In response to this from Roger Greenaway.

I want to talk first about DeepFUN, then about Deep Fun, DeepFUN the meditation practice first, then Deep Fun the experience, basically because I've been thinking more about it.

I'm using DeepFUN to describe a yoga-like practice, a peace-based T'ai Chi of mindful fun. In DeepFUN meditations we play games that are for fun so that we can have fun and reconnect to the One Fun that connects us all. We play them mindfully so that we can deepen our understanding of, and connectedness to the flow of fun in our every day lives.

I'm close to happy with my current description of DeepFUN the meditation practice .

Deep Fun the experience is getting as close to flow as possible without taking it seriously. It's fun that occurs in Deep Time, fun that engages us mentally and physically, emotionally and socially, person-to-personally. Fun that redefines fun.

The games played in DeepFUN meditations are not your big-time, Deep Fun-producing kind of games. They are your pointless, scoreless exercises that challenge you to the impossible, and make you laugh.

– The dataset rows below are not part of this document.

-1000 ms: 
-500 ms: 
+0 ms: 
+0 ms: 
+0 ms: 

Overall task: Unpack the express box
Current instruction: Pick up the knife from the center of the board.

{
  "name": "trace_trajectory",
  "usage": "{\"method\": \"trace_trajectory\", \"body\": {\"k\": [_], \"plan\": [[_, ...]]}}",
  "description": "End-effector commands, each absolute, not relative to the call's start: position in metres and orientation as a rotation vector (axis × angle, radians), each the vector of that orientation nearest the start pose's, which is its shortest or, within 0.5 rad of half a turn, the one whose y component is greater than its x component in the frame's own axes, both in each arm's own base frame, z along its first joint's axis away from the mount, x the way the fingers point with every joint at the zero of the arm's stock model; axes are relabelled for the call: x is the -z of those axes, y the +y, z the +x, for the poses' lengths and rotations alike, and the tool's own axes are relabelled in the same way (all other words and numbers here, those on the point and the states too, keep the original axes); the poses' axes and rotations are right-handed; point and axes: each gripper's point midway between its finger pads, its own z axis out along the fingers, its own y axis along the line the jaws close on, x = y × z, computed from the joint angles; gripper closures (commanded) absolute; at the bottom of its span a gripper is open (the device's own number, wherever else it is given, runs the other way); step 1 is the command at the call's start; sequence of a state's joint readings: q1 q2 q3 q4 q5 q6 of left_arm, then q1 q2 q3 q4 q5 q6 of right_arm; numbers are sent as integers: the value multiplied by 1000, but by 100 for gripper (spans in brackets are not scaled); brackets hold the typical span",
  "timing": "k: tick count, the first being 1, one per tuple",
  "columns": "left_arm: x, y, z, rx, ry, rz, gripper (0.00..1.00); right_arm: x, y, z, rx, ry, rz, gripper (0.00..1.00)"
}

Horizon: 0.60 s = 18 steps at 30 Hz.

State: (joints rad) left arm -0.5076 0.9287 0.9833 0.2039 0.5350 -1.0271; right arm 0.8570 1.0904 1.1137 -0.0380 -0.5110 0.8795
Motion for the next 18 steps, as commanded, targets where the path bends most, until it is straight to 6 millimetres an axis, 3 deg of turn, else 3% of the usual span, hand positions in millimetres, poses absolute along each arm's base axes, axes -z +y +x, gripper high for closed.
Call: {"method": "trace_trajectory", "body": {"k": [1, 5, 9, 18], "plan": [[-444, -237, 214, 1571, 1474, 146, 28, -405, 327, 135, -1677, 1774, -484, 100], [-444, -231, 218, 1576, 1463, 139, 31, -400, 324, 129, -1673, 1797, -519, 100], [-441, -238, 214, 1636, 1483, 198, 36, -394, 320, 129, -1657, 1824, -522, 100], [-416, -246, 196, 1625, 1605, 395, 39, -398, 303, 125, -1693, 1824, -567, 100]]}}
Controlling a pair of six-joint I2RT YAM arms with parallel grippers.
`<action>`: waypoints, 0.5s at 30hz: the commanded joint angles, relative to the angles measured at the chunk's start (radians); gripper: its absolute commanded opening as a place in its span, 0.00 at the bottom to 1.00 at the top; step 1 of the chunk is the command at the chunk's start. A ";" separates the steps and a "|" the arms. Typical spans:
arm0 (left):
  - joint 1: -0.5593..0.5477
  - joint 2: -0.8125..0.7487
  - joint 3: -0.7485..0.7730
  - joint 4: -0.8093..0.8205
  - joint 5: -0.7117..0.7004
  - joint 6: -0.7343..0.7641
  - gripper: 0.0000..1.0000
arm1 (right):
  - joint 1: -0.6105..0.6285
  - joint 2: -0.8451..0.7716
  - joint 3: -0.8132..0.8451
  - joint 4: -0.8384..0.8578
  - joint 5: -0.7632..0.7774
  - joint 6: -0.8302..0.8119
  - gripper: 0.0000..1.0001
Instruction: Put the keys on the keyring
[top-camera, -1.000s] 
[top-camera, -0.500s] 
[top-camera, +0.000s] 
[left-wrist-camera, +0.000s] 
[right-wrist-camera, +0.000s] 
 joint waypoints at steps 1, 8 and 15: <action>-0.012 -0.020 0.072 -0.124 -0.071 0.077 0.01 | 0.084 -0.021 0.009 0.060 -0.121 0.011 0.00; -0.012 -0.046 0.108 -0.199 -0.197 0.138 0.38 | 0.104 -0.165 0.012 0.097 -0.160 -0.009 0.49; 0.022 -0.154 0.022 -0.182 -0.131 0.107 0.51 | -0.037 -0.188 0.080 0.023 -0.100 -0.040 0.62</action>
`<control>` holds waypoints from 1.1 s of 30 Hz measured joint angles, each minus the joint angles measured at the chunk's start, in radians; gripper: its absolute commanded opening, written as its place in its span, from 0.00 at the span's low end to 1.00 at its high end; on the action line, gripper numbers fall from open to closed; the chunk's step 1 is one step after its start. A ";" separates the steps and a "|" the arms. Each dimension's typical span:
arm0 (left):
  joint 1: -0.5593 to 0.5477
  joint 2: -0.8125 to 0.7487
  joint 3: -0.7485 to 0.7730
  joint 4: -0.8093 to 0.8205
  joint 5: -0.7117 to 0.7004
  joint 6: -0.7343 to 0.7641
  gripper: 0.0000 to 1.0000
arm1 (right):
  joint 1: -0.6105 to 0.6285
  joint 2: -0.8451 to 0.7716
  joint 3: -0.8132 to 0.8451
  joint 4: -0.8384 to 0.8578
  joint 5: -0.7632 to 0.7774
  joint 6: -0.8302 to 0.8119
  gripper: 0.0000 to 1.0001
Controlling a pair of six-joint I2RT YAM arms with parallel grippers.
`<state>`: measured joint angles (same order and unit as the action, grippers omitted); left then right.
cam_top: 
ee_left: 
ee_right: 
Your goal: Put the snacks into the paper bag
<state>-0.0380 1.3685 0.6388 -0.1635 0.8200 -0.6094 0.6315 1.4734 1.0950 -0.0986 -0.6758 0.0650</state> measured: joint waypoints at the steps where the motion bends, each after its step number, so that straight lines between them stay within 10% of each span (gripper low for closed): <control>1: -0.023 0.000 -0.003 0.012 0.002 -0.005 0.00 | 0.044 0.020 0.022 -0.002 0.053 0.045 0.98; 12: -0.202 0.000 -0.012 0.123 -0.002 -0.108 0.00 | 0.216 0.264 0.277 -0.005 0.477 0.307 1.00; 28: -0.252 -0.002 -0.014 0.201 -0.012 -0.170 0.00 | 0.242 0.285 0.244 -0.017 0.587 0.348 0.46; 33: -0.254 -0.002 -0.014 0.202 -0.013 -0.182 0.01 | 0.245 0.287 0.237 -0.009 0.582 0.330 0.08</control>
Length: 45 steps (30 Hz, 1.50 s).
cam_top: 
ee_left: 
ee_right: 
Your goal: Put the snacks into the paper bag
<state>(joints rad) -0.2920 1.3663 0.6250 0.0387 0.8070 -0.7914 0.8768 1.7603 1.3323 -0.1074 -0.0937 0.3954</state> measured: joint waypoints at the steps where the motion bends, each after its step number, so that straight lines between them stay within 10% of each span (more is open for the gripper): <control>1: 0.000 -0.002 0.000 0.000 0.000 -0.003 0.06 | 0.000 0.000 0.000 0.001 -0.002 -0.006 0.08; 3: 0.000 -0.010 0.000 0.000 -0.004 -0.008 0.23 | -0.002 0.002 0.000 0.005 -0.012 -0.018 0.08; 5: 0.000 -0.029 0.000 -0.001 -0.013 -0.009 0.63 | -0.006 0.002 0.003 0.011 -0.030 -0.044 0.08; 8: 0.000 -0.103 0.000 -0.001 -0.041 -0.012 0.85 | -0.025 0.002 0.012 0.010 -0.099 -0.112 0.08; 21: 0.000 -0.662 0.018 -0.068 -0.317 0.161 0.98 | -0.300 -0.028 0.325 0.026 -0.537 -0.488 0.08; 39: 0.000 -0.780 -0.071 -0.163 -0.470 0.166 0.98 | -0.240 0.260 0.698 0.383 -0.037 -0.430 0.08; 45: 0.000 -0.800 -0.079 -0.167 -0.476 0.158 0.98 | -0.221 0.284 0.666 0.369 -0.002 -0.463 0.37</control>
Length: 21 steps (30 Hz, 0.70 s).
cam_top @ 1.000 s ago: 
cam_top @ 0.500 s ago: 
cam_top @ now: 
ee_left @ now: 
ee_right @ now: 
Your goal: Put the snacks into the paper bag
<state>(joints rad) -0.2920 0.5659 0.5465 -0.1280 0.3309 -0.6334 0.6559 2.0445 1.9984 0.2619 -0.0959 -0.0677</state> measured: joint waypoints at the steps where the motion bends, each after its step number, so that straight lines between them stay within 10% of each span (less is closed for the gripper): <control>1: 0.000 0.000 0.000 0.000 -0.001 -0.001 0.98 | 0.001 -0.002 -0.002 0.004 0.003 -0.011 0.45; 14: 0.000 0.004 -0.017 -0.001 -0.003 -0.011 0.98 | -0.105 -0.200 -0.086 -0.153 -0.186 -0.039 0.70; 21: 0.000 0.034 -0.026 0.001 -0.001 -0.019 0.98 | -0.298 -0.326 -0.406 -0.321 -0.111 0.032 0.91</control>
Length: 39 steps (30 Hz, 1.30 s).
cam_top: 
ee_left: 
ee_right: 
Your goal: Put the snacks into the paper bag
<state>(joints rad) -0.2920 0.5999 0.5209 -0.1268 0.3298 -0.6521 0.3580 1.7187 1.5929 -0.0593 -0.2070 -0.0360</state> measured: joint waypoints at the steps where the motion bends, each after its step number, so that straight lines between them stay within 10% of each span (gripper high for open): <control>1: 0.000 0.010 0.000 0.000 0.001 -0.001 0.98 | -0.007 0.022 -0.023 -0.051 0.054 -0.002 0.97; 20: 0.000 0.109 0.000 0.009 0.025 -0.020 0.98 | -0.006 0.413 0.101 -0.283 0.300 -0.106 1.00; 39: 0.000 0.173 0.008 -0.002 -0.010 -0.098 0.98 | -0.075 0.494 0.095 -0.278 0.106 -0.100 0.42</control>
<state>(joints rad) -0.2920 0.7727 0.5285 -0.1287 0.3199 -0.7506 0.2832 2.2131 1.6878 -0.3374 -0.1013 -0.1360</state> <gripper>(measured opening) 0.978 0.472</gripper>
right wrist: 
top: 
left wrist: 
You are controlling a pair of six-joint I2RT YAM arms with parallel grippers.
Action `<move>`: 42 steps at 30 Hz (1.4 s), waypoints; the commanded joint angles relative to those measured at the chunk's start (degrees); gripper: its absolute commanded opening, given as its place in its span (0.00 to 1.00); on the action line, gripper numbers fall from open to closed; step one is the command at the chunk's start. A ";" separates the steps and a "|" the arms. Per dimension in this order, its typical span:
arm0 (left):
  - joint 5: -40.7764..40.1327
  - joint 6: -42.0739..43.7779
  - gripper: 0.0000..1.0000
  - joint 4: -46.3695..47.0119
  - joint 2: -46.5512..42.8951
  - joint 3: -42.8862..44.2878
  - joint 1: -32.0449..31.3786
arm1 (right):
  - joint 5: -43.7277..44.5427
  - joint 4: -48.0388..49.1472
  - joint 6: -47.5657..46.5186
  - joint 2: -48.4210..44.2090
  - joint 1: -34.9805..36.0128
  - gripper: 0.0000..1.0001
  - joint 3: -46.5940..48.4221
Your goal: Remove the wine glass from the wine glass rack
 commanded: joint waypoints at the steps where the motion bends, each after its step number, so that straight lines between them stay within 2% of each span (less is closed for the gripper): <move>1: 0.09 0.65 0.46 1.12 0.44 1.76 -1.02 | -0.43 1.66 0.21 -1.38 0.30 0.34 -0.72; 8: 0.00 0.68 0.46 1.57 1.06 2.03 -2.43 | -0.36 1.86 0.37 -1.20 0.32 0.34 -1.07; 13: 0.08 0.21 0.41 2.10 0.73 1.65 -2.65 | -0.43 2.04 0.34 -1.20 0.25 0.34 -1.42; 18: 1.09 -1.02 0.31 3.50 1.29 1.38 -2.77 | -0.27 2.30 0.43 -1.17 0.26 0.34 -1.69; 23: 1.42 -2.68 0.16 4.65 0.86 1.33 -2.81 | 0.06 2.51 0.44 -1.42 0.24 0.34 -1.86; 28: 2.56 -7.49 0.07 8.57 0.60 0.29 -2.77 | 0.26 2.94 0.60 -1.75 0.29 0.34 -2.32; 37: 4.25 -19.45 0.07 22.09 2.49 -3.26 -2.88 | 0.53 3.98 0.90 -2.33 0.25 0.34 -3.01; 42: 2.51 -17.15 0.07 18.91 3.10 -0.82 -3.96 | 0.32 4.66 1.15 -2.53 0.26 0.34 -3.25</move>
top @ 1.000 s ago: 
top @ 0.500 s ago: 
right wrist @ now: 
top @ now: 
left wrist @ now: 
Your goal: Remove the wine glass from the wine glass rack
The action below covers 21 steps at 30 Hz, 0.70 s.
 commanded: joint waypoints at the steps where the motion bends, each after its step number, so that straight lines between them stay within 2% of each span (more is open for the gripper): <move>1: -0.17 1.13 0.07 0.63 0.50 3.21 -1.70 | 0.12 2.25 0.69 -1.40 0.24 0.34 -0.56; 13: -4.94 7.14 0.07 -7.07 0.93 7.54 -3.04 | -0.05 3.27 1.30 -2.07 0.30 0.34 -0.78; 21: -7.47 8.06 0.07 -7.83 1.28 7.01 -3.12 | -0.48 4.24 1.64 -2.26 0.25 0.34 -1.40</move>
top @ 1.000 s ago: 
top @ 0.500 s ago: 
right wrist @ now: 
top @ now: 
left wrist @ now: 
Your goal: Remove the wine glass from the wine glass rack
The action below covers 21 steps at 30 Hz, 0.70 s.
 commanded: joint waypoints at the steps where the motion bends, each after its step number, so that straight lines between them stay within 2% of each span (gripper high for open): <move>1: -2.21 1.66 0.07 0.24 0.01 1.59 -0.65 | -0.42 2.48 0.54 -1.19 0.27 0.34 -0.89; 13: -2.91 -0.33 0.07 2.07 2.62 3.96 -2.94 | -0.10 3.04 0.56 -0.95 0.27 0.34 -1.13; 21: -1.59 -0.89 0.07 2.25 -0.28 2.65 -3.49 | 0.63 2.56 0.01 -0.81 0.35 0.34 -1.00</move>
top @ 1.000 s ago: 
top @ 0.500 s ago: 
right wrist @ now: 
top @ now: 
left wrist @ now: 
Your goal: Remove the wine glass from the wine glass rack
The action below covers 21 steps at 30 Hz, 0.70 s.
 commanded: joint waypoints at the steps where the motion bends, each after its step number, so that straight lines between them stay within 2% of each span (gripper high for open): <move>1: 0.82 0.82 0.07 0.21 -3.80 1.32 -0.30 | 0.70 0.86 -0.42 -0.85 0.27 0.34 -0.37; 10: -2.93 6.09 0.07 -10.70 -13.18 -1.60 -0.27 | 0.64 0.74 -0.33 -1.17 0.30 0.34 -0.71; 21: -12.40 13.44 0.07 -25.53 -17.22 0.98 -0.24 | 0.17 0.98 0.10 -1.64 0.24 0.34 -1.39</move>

They do not require skills the way tai chi or juggling or running require skills. And yet they quieten the ego, transform the ego, reduce the ego to giggles. And some kind of flow is had by all.

But not the Deep Fun flow that comes only with practice, with familiarity and obstinance and endurance and mastery.

And yet, it is my espoused belief that DeepFUN meditations will get you to Deep Fun, faster. Regardless of the practice or sport or game or craft or hobby.

Deep Fun generally requires total immersion in and commitment to a game (read: job, craft, hobby, community, identity). DeepFUN meditations focus not on the game or the skills required to win, but on the fun.

Deep Fun is a flow state. As such, the balance between challenge and abilities is a relative and changing dynamic. As a novice or as a master, when you become totally engaged, you are in flow. Most informal games, hobbies, etc., are designed to provide Deep Fun for people of a very wide range of abilities. Until they become formal. And then the range decreases, intensifying the challenge so that only the most able arrive at Deep Fun.

I don't think the experience of Deep Fun is different for a novice or a professional. If the person is engaged, if all that person's abilities, whatever their degree, are fully engaged, Deep Fun is what they find. Flow is flow is flow.

However, it is the nature of us and of the games we play that our abilities increase as we play them more, and so we increase the challenge until we find ourselves just this side of competence, and then we see if it's possible to do even better. So we require more and more from our games and ourselves, deeper and deeper challenges, to get back to Deep Fun. And so we grow.